Occupancy should naturally increase as we emerge from the pandemic era where healthcare providers were reluctant to lock in leases.

Finally, scale offers cost saving synergies when it comes to real estate operations. The HR team of a given sub-market will be able to manage the operations of the combined portfolio so that some of the real estate opex of HTA can be eliminated alongside the G&A.

So while HTA’s slightly lower organic growth rate would initially slow growth, the strategic advantages of scale serve to enhance growth. It is difficult to determine the extent of the impact that scale will have on organic growth, but given that HTA’s growth is only about 1 percentage point lower, I am confident that these factors will offset or will improve.

From a capital markets and balance sheet perspective, the higher leverage would tend to cause the HTA to trade at a lower multiple. However, larger companies tend to trade at higher multiples, so again there is a tradeoff.

I want to take a little to acknowledge how much more important HR is going to be. HTA was actually the larger of the 2 companies.

HR has a market capitalization of around $4 billion, but after the merger it will have an enterprise value of around $18 billion. on a market capitalization basis, it grows by around 150%, which will have significant implications for its investor base.

The larger size will automatically attract significant ETF ownership, and it will also unlock investment for larger institutions.

So here is my merge dashboard:


Metric impact

Impact on HR value per share

FFO/share and ADF per share

Day 1 negative, slight positive by year end


Property quality

Slight negative

Slight negative


From 5.4X to ~6.2X debt to EBITDA


Organic growth

Slightly positive






Big scale increase

Slightly positive


Neutral in the short term, slightly positive in the long term

Strategically, the merger makes a lot of sense. If HR had been properly valued before the merger, it would have been very beneficial, but since they use their undervalued stocks to buy a company at a fair capitalization rate of 4.8%, the dilutive cost offsets a large part value gains. I still think this will be good for HR shareholders in the long term, but there will be short term growth pains.

Fair value of the combined entity

For the reasons discussed above, I believe the fair value of the combined entity will be approximately the same as before the merger.

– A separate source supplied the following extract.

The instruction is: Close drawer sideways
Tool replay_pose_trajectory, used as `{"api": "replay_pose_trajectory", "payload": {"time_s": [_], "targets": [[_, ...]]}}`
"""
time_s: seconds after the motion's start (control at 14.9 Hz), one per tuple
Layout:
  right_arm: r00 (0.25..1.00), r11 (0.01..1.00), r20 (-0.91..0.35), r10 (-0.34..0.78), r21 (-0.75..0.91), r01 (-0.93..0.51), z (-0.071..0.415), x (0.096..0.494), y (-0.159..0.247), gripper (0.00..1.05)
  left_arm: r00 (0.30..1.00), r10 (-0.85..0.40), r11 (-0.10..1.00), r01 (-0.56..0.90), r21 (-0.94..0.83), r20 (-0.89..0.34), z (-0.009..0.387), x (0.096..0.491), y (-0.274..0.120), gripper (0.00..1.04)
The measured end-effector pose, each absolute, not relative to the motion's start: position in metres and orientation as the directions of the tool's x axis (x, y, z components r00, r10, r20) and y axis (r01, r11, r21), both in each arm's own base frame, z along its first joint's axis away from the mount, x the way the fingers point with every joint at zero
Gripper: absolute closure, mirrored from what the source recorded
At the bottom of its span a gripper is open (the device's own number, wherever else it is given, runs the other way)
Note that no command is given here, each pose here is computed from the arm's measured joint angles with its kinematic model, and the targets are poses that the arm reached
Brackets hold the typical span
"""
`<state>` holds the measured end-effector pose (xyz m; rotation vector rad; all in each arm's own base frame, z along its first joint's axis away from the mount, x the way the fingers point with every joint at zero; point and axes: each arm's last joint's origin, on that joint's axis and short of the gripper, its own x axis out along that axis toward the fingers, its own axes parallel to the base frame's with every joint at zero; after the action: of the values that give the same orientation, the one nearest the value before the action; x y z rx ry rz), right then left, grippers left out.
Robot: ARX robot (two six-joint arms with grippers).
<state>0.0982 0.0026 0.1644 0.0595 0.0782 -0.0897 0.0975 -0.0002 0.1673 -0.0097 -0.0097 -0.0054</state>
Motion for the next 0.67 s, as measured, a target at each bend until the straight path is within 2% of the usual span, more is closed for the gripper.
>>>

The net asset value of HR is around $34, which is also supported by a cash flow assessment. $34 would put HR at 18.7x estimated FFO for 2022, which is appropriate for the growth rate.

ETS or HR?

There is quite a large arbitrage spread in favor of HTA. We track the spread continuously on the Portfolio Income Solution Arbitrage Tracker. At the time of this writing, the gap is about 5.7% in favor of hypertension.

The merger is expected to close in mid-2022 and the termination fees are quite high, which will strongly encourage both parties to go through with it. If HR divorces HTA, they would have to pay them $163 million and if HTA pulls out, they would have to pay $291 million.

I think HTA is quite opportunistic here.

As of this writing, HTA is priced at $29.36. Assuming the merger goes through, each share of HTA receives $4.82 in cash and 1 share of HR.

So getting $34 in fundamental value plus $4.82 in net cash each HTA share of approximately $38.42 in total value or a 30% return in the process of trading the combined entity to its value liquidation. It is not common to see discounts of this magnitude on blue chip and large cap stocks.